**Your instructions**
Take the data below and copy exactly the lines starting at the one with "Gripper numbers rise" and finishing at the one with "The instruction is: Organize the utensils", both included.

··· Given information

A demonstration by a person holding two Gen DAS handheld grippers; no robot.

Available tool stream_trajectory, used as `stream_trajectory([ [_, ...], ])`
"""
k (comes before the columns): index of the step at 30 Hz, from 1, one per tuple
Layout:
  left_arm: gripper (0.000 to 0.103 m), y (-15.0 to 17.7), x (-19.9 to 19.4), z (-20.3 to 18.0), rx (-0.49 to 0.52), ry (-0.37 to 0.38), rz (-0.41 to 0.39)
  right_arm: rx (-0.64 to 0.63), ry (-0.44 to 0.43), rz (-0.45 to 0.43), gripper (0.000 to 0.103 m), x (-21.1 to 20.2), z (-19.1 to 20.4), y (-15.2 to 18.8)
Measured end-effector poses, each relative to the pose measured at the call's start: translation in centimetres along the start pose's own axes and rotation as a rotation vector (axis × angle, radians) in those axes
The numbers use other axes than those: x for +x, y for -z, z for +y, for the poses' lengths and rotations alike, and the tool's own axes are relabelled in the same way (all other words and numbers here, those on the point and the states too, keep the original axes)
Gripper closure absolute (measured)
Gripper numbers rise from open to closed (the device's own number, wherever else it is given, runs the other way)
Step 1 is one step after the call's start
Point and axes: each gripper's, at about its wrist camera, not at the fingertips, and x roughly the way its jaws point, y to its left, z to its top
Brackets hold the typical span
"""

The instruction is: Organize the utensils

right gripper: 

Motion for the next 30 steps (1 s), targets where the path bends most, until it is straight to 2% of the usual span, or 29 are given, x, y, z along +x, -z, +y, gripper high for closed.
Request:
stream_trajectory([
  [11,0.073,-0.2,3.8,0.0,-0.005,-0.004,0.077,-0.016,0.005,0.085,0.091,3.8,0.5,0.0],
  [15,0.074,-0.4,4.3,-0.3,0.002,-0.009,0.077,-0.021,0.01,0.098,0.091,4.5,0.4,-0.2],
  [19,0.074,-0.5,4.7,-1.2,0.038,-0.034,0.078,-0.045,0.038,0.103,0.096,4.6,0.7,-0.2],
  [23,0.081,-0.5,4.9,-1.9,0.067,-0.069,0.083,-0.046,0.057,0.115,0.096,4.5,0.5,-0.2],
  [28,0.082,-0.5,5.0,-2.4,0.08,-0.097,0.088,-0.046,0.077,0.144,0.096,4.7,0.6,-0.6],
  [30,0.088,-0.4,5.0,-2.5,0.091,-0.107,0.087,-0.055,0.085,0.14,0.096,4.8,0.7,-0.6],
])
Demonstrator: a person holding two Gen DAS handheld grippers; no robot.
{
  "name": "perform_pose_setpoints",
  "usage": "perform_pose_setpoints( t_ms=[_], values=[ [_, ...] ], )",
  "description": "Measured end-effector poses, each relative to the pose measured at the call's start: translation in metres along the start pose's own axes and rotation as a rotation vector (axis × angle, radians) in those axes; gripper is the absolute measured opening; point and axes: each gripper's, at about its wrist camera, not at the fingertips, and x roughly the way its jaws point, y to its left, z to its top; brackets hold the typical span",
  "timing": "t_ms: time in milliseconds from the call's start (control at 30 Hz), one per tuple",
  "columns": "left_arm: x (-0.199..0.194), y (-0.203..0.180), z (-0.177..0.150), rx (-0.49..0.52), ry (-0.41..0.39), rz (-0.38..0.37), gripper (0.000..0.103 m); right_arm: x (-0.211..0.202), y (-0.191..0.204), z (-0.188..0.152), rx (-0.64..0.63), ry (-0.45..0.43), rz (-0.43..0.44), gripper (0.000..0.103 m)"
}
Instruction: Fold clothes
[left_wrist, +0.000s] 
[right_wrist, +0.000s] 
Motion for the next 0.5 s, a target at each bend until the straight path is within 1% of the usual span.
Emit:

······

**The completed task**
Gripper numbers rise from open to closed (the device's own number, wherever else it is given, runs the other way)
Step 1 is one step after the call's start
Point and axes: each gripper's, at about its wrist camera, not at the fingertips, and x roughly the way its jaws point, y to its left, z to its top
Brackets hold the typical span
"""

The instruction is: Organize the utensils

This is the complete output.